Dalam rapat kerja dengan Komisi II DPR, 8 Juli 2011, Sudi menyampaikan kesepakatan pemerintah untuk membeli pesawat BBJ-2 seharga 58 juta dollar AS. Selain itu, pemerintah juga mengalokasikan anggaran interior kabin 27 juta dollar AS, sistem keamanan 4,5 juta dollar AS, dan 1,1 juta dollar AS untuk administrasi. Setelah melalui pembahasan alot serta pro-kontra di masyarakat, akhirnya Indonesia memiliki pesawat kepresidenan dengan total harga 91,2 juta dollar AS atau setara Rp 820 miliar. Pada 14 April 2014, pesawat BBJ-2 diterima Pemerintah Indonesia.

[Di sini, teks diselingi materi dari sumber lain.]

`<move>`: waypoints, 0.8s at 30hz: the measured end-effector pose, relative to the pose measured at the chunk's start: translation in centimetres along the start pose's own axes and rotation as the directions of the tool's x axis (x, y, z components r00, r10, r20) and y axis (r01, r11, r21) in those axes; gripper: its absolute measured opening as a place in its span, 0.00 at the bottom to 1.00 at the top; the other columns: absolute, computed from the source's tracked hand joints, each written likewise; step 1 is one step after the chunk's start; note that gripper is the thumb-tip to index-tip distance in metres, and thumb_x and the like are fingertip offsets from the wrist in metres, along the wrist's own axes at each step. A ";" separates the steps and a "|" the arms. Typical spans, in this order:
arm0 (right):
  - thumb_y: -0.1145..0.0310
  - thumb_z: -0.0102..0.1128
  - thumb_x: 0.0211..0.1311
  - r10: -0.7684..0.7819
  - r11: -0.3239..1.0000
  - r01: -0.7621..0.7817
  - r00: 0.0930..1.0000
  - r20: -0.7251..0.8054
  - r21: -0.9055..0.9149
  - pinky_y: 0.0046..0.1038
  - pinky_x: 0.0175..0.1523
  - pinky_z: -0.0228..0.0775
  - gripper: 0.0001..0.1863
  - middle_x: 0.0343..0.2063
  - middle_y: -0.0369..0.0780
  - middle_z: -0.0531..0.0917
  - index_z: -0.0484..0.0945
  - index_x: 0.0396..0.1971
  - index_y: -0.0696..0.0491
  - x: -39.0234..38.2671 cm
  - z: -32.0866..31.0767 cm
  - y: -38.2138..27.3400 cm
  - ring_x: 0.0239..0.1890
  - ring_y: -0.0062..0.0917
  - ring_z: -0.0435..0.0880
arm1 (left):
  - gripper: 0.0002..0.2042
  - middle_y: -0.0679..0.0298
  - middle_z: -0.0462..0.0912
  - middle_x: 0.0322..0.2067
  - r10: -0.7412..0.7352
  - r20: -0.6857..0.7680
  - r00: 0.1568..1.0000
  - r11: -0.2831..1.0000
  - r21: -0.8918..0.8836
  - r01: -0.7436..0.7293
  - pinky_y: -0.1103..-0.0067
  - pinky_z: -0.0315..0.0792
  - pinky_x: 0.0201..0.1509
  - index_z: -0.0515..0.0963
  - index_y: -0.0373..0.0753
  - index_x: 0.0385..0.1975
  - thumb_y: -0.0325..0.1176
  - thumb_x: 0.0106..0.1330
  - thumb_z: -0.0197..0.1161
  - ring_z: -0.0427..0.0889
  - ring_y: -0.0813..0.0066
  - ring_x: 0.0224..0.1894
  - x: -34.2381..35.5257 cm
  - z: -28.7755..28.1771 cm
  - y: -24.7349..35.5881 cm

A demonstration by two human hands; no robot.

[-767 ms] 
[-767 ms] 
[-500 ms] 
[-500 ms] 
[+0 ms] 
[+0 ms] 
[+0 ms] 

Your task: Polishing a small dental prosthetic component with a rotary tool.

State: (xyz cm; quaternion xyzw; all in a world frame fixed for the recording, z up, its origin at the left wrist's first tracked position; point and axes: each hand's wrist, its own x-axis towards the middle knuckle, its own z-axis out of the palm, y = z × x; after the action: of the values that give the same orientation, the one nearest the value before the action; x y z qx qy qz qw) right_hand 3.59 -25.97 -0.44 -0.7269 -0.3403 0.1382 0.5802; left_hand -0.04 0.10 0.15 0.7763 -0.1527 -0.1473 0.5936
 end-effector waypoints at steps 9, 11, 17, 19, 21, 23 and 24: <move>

Menteri Sekretaris Negara Sudi Silalahi waktu itu mengatakan, pesawat baru itu bakal menghemat anggaran Rp 114,2 miliar per tahun. Selain itu, pesawat baru itu juga merupakan kebanggaan bangsa karena untuk pertama kali RI memiliki pesawat kepresidenan sendiri.
Karena BBJ-2 memiliki dua mesin CFM56-7, dengan kemampuan terbang hingga ketinggian maksimum 41.000 kaki dan ketahanan terbang sekitar 8 jam, pesawat kepresidenan itu hanya digunakan saat kunjungan kerja ke daerah dan sejumlah negara di ASEAN dan Timur Tengah. Dalam catatan Kompas, BBJ-2 pernah digunakan Presiden SBY ke sejumlah negara ASEAN dan digunakan Wapres Boediono berkunjung ke China dengan transit beberapa kali di sejumlah negara. BBJ-2 juga pernah digunakan Presiden Jokowi dalam lawatan ke AS, dengan harus transit tiga kali. Pesawat itu juga pernah digunakan dalam lawatan ke sejumlah negara ASEAN dan Arab Saudi serta Uni Emirat Arab.
Pesawat berkapasitas 43 penumpang itulah yang pernah pula digunakan Wakil Presiden Jusuf Kalla dan Wapres Boediono berkunjung ke daerah dan ke beberapa negara, dan pada masa pemerintahan saat ini juga digunakan Wapres Ma’ruf Amin melawat ke luar negeri.
Selain pesawat BBJ-2, pesawat kepresidenan lainnya yang sering digunakan para wakil presiden adalah British Aerospace RJ 85 (BAe-RJ 85) atau sering dikenal dengan RJ-85. Saat pesawat BBJ-2 tengah menjalani perawatan di GMF, Presiden Jokowi juga menggunakan RJ-85.
Bahkan, adakalanya Presiden Yudhoyono dan Jokowi serta Wapres Boediono, Wapres Kalla, dan Wapres Ma’ruf Amin menggunakan pesawat milik TNI AU dengan jenis Boeing 737-400, dan pesawat Hercules serta CN 295 milik TNI AU.